Top of THE INPUT
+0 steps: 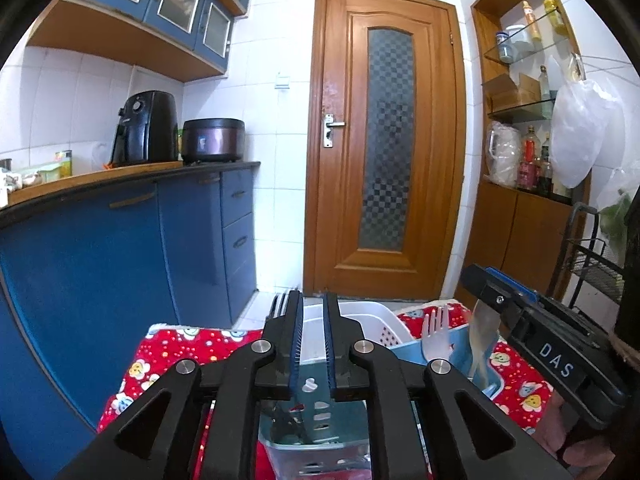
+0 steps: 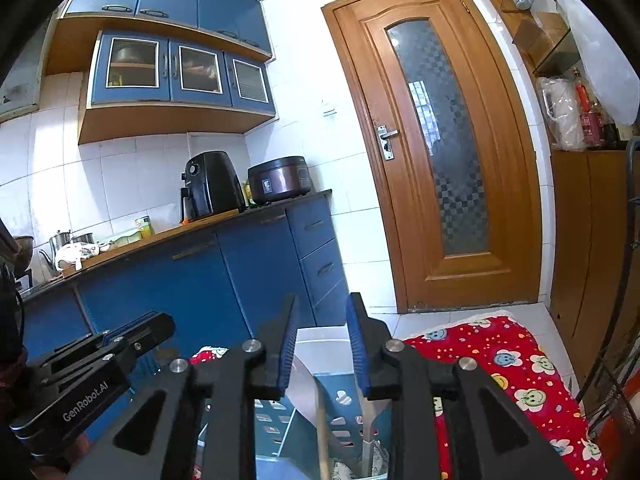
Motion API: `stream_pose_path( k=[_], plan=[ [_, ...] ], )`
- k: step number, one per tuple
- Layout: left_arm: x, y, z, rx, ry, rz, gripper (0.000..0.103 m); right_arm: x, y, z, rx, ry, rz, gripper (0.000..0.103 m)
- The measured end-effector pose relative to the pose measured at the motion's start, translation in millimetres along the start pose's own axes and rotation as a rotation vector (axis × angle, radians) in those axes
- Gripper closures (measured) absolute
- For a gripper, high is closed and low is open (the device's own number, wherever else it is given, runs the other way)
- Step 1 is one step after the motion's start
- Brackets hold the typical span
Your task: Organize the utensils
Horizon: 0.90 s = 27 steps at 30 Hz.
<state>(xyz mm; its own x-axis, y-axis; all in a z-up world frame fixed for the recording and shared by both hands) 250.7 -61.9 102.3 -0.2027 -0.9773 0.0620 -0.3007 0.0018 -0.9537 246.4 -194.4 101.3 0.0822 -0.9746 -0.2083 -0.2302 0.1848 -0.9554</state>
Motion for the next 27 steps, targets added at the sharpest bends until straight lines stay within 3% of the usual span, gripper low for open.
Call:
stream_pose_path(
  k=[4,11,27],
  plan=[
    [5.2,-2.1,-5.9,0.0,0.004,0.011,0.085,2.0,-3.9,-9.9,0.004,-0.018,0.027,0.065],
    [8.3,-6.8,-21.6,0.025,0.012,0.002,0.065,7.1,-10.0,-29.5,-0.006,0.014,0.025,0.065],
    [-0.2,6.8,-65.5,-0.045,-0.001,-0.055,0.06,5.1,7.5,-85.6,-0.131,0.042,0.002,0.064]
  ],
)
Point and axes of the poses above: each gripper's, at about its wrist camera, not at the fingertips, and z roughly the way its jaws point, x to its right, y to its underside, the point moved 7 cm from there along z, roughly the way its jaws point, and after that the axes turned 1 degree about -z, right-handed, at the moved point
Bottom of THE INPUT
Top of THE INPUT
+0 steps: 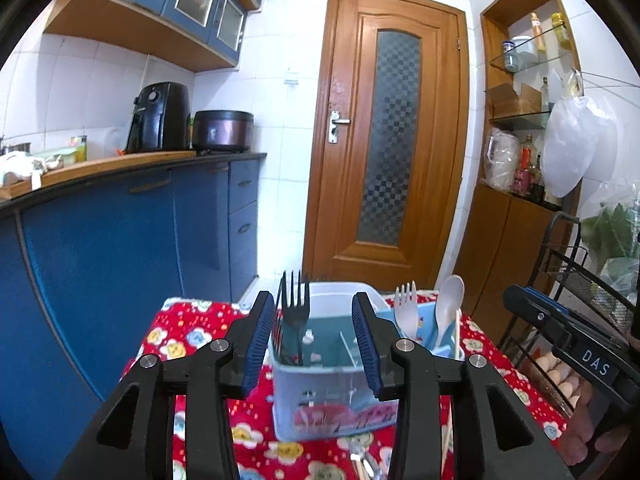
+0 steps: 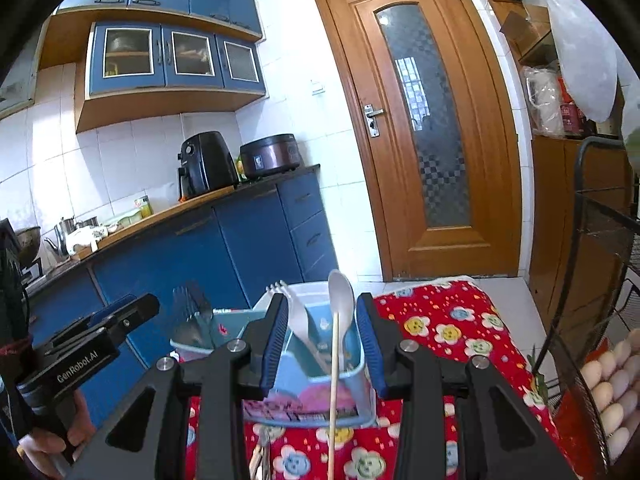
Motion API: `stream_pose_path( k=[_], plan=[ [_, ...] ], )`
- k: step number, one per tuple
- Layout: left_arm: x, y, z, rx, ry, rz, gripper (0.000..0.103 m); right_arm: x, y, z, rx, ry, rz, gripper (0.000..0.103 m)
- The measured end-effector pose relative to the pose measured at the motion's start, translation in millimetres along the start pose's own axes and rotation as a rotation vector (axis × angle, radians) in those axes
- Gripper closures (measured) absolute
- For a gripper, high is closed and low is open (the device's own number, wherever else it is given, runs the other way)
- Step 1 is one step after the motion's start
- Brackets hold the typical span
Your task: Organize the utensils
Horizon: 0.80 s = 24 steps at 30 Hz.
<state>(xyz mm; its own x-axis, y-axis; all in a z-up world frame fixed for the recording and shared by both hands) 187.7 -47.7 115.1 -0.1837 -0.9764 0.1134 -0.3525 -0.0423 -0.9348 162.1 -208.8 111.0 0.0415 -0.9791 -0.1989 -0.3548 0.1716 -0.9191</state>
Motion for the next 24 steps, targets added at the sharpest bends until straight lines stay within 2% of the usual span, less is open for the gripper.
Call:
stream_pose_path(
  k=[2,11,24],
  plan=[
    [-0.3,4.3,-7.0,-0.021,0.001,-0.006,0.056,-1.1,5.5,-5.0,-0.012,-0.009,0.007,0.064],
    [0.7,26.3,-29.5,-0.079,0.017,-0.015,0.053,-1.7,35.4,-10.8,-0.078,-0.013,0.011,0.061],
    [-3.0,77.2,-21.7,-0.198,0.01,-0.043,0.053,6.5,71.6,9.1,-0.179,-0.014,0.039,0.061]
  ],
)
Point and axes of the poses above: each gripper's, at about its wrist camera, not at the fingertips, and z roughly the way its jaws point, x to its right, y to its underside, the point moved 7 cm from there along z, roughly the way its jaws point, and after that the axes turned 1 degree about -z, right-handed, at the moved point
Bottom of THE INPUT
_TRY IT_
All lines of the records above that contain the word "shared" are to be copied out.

_SOLVED EXERCISE_
<state>(xyz mm; its own x-axis, y-axis; all in a z-up world frame fixed for the recording and shared by both hands) 250.7 -61.9 102.3 -0.2027 -0.9773 0.0620 -0.3007 0.0018 -0.9537 246.4 -194.4 101.3 0.0822 -0.9746 -0.2083 -0.2302 0.1848 -0.9554</state>
<state>(xyz mm; its own x-axis, y-axis; all in a z-up world frame fixed for the recording and shared by both hands) 187.7 -47.7 115.1 -0.1837 -0.9764 0.1134 -0.3525 -0.0423 -0.9348 162.1 -208.8 111.0 0.0415 -0.9791 -0.1989 -0.3548 0.1716 -0.9191</state>

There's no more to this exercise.